My name is Tad Stones and what I do pretty much depends on the hour of the day. Currently I’m a storyboard artist at Bento Box Entertainment. I just finished an episode of the new Fox series, ALLEN GREGORY, and will soon be returning to board on the second season of the wonderful BOB’S BURGERS.
However, I’m also in written development on a new series for Disney Junior. I’m past the written pitch and am waiting for word on which of my premises will move into outline so you can call me a writer. The series is based on a Disney property and if it makes it into production I’ll be the Executive Producer.
But catch me between drafts and I’m finishing the board on my own pilot for Cartoon Network. Hope to move it into animatic soon. That will give me the triple crown of EP, Story Editor and Creator.
What are some of the crazier jobs you had before getting into animation?

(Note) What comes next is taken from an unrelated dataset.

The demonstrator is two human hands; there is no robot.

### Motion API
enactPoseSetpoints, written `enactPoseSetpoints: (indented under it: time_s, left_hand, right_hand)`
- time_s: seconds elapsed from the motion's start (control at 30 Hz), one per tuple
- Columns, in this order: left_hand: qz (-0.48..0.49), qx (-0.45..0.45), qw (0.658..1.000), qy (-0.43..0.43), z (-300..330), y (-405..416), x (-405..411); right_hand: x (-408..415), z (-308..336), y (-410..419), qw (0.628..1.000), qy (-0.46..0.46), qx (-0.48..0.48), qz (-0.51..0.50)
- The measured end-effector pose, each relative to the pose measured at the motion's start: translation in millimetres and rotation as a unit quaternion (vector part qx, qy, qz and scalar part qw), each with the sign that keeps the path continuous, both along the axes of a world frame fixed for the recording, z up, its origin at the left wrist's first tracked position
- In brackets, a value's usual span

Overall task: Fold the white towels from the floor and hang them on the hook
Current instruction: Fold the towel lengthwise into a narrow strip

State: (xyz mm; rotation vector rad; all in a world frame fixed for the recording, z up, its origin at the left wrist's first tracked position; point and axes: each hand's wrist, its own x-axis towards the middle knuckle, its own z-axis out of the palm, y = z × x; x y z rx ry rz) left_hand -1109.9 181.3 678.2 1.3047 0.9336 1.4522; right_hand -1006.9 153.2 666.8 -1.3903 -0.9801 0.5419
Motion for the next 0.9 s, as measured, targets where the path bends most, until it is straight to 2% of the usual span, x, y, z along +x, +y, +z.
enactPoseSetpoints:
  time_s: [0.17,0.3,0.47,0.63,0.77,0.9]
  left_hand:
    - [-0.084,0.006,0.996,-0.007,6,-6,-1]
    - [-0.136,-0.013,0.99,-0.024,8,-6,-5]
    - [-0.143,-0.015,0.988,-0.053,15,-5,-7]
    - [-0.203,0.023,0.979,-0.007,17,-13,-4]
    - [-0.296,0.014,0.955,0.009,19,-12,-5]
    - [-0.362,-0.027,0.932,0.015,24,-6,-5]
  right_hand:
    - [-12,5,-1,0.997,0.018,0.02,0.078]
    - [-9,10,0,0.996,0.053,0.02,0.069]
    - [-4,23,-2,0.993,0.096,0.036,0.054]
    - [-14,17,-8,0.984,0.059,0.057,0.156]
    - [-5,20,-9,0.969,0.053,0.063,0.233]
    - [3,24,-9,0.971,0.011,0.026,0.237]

I started three days after college graduation so I hadn’t had many jobs. I was a scooper then an unofficial assistant manager at a Baskin Robbins 31 Flavors. I was there during the moon landing (with instructions to pull Lunar Cheesecake if anything went wrong at Tranquility Base). For two summers in college I was a camp counselor for WoodCraft Rangers at Lake Arrowhead. Then, for the summer of my Junior year, the last year before “real life”, I worked eight hours a day trying to sell gag cartoons to magazines. The closest I got was that the Saturday Evening Post held one for further consideration. The brainstorming I did that summer paid off in spades when I moved into story at Disney Feature Animation.
What are some of your favorite projects you’re proud to have been a part of?
I’ll say that my favorites were DARKWING DUCK and HELLBOY ANIMATED for completely different reasons. With Darkwing I was able to chase the funny more and play with all the comic book tropes I loved. With Hellboy I was trying to create true suspense. Mike Mignola and I wrote a third picture which would easily be the best of what we did. That’s definitely a project I’d like to return to.

How did you become interested in animation?
I always loved it. I remember an animation exhibit at Disneyland and bought Bob Thomas’s book, THE ART OF ANIMATION. My dad had wanted to be a cartoonist but didn’t pursue it after graduating. He did, however, keep buying art and cartooning books which included Preston Blair’s book that he did for Walter Foster. However, as I got older I thought that the only place doing full animation was Disney and they had all their guys. Which, at the time, was absolutely true. Luckily they decided to train more animators when I started college.
Where are you from and how did you get into the animation business?
I was born at St. Joseph’s Hospital in Burbank, across the street from the Disney Studios. The suite mate of my girlfriend (now wife) in college was the daughter of X Atencio, a Disney legend. She mentioned there was a training program and the guy to call was (seriously) Don Duckwall. I called for information and he assumed I wanted an interview. I suddenly had to come up with a portfolio in a week! Yikes!
What’s a typical day like for you with regards to your job?
I get up too early, drive to far, work too long, eat too much and sleep not enough. In detail, I spend the day drawing on a Cintiq screen using Storyboard Pro for both Bento Box projects and my own. My director on Bob’s Burgers has been Jennifer Coyle who storyboarded on my Hellboy Animated movies. I’ve learned an incredible amount from her being on the receiving end of her notes.
What part of your job do you like best? Why?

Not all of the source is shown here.